というわけでまずはぱえーんっと登場、蓼科東急……じゃなかった、蓼科紗希さん。
包容力のあるかわいいお姉さん、という感じで癒されますね〜。実のところ、この作品を読み終えていちばん印象に残っているのって、紗希さんの表情のような気もしますねー。立ち止まりがちなほのかちゃんをやさしく引っ張る存在で、穏やかながらも、この作品を引っ張るエンジンになっています。
そんな紗希さんといいコンビなのが白馬五竜……じゃなかった、チーフグラフィッカーの白馬巧。無愛想なガンマニアではありますが、紗希さんに対するいいツッコミ役であり、ほのかちゃんに対する先生役を担う青年。ほのかちゃんの叔父にして、彼女がゲーム業界に進むきっかけとなる神立隆一が、ストーリーの中では一歩引いたポジションにあるだけに、白馬の存在感はいいスパイスになっていますね。
ガーラ湯沢……じゃなかった(←もういいって)湯沢茜ちゃんは気さくさが魅力的なショートカット女子高生吊り眼っ娘声優。1歳年下のほのかちゃんを半歩先から手招きする、明るい先輩、という感じですね。

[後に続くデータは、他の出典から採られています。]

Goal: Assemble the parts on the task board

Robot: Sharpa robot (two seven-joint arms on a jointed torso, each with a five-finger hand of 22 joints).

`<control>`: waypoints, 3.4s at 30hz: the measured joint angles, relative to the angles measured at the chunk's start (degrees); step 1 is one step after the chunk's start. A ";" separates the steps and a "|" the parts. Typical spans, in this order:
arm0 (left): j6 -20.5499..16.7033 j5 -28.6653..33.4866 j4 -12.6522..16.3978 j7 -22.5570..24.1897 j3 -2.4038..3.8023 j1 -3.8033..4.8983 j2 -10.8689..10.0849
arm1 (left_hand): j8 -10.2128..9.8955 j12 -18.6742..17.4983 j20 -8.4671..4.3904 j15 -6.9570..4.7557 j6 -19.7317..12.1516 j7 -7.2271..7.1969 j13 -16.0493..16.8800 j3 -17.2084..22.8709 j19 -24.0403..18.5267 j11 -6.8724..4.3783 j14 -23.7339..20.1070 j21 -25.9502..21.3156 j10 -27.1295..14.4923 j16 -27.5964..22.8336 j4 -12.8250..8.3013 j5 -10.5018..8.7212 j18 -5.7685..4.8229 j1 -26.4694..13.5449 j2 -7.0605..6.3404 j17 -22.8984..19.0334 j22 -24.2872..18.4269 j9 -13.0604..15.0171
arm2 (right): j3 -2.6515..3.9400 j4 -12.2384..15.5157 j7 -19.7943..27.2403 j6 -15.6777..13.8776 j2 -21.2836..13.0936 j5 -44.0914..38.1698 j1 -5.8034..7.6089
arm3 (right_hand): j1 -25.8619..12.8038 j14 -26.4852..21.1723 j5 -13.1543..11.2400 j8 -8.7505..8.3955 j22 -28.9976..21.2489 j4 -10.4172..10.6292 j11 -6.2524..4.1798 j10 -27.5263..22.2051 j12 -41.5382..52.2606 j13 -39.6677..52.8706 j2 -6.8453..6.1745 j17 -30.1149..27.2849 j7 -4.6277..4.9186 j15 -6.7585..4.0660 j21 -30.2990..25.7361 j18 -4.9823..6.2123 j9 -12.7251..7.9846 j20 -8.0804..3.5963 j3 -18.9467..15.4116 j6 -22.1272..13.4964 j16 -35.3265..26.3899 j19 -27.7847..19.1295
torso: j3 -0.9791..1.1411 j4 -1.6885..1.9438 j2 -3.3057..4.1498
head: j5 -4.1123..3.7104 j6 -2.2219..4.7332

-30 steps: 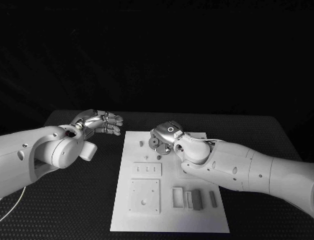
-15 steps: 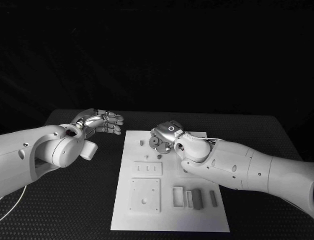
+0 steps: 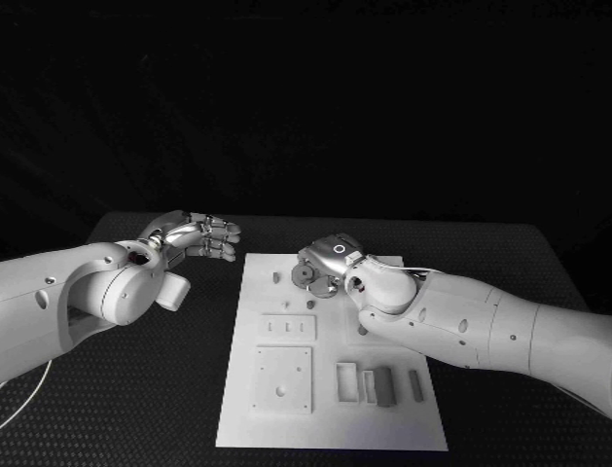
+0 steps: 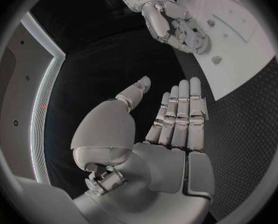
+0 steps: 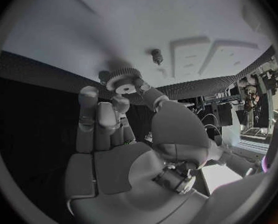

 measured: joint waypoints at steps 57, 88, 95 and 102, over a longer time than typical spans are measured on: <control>0.05 0.00 -0.12 -0.04 0.00 0.00 0.01 | 0.00 -0.22 0.00 0.00 0.00 0.00 0.00 0.00 0.00 0.00 0.00 0.00 0.00 -0.23 0.01 0.00 0.25 0.00 0.00 0.26 0.07 -0.04 | -0.12 0.83 -0.38 -0.49 -0.94 1.49 -0.54 | 0.09 -0.10 0.01 -1.04 0.00 6.65 0.61 -0.20 -0.23 0.04 -6.56 -0.12 1.30 0.27 -0.46 0.00 -0.35 -0.27 1.89 -1.30 -0.21 0.53 | -0.05 0.03 0.01 | -0.21 -0.40; 0.13 0.00 -0.30 -0.13 0.01 0.00 0.09 | 0.00 -0.22 0.00 0.00 0.00 0.00 0.00 0.00 0.00 0.00 0.00 -0.22 0.00 -0.45 0.01 0.00 -0.15 -0.45 -0.01 0.49 0.16 -0.09 | 0.00 0.73 0.51 0.92 -1.31 7.02 -0.57 | -3.71 -0.29 0.01 -1.91 0.00 15.03 0.62 -0.20 -0.23 0.35 -4.58 0.33 1.22 0.46 -0.67 -0.01 -0.29 -0.34 0.96 -3.72 -0.21 0.13 | -0.04 0.04 0.02 | -0.22 -0.58; 0.14 0.00 -0.33 -0.15 0.00 0.00 0.12 | 0.00 -0.43 0.00 0.00 0.00 0.00 0.00 -0.01 0.00 -0.01 0.00 -0.22 -0.01 -0.46 0.01 0.00 -0.35 -0.45 -0.01 0.54 0.16 -0.09 | 0.04 0.28 0.63 1.85 -1.04 7.30 -0.60 | -2.63 -0.29 0.01 -1.91 0.00 13.09 0.40 -0.42 -0.23 0.46 -3.21 0.57 1.13 0.46 -0.67 -0.45 -0.19 -0.66 -0.02 -4.42 -0.21 -0.20 | -0.05 0.03 0.02 | -0.23 -0.62; 0.15 0.00 -0.33 -0.17 -0.01 0.00 0.11 | 0.00 -0.43 0.00 0.00 0.00 0.00 0.00 -0.01 0.00 -0.01 0.00 -0.22 0.00 -0.67 0.01 0.00 0.31 -0.45 0.00 0.54 0.20 -0.08 | 0.02 -0.30 0.82 2.90 -0.90 7.99 -0.55 | -2.63 -0.29 0.01 -1.91 0.00 11.97 0.40 -0.41 -0.23 0.52 -2.00 0.76 1.13 0.46 -0.67 -0.48 0.15 -0.66 -0.80 -4.42 -0.21 -0.20 | -0.05 0.03 0.01 | -0.15 -0.63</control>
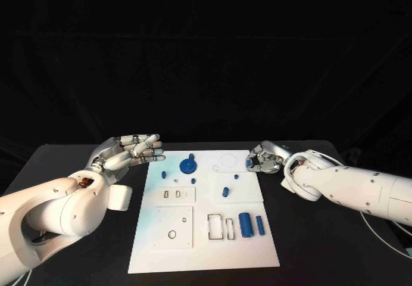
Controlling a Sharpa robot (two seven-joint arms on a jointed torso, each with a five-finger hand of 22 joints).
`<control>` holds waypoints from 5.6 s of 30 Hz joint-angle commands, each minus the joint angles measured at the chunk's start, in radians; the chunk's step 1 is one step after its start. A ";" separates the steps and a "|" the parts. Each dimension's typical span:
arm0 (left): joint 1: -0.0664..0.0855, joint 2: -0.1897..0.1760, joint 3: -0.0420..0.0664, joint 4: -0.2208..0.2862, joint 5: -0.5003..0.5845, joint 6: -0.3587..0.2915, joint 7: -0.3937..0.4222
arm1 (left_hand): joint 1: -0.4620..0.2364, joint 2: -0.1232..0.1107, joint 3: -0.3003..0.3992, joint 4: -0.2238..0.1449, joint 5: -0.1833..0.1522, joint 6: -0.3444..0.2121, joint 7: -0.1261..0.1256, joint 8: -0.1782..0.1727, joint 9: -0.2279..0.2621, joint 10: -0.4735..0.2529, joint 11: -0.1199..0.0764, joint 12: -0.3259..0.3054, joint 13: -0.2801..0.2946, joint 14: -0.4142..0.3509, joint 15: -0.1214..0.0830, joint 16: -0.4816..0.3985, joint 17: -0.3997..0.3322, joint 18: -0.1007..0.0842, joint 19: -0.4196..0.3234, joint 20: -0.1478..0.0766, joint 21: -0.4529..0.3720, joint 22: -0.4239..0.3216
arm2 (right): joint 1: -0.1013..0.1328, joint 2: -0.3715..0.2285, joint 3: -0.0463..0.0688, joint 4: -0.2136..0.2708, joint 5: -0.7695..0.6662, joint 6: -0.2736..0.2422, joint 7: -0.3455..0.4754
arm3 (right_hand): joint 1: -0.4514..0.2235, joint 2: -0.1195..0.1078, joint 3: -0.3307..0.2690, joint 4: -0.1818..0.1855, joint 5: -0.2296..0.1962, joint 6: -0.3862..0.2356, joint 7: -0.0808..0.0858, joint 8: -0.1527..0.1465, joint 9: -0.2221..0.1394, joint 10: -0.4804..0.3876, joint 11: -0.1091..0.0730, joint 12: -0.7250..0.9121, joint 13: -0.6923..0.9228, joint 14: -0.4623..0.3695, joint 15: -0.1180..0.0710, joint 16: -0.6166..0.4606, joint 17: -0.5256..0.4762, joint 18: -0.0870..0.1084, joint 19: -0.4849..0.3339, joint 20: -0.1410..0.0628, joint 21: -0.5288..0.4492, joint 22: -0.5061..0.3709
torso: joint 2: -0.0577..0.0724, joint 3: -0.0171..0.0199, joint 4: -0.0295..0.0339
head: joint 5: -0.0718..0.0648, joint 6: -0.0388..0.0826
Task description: Assemble the parts on the task board
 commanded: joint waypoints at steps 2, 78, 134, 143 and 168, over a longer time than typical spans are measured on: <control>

考えながら進むほのかちゃんと対照的に、いつも前を向いて、プロに徹して進もうとする姿が印象的ですね。レギュラーキャラではないながらも、作品のいいアクセントになっている女のコです。

Guide

ゲーム業界を舞台にした作品ですが、そちらのディテールは薄目。読者に馴染みやすく、かつアットホームな雰囲気を醸し出すための材料としてこの舞台が用意されている、という感じですね。
ヒロイン・ほのかちゃんにシンクロして読むしか読みようのない(あるいは絵柄萌えか…)作品なので、序盤でほのかちゃんに萌えられるかどうかが勝負の分かれ目ですが、クセのないタイプのヒロインなので、このサイトを見に来て下さるお客さんなら無理なく楽しめる作品かな、と思います。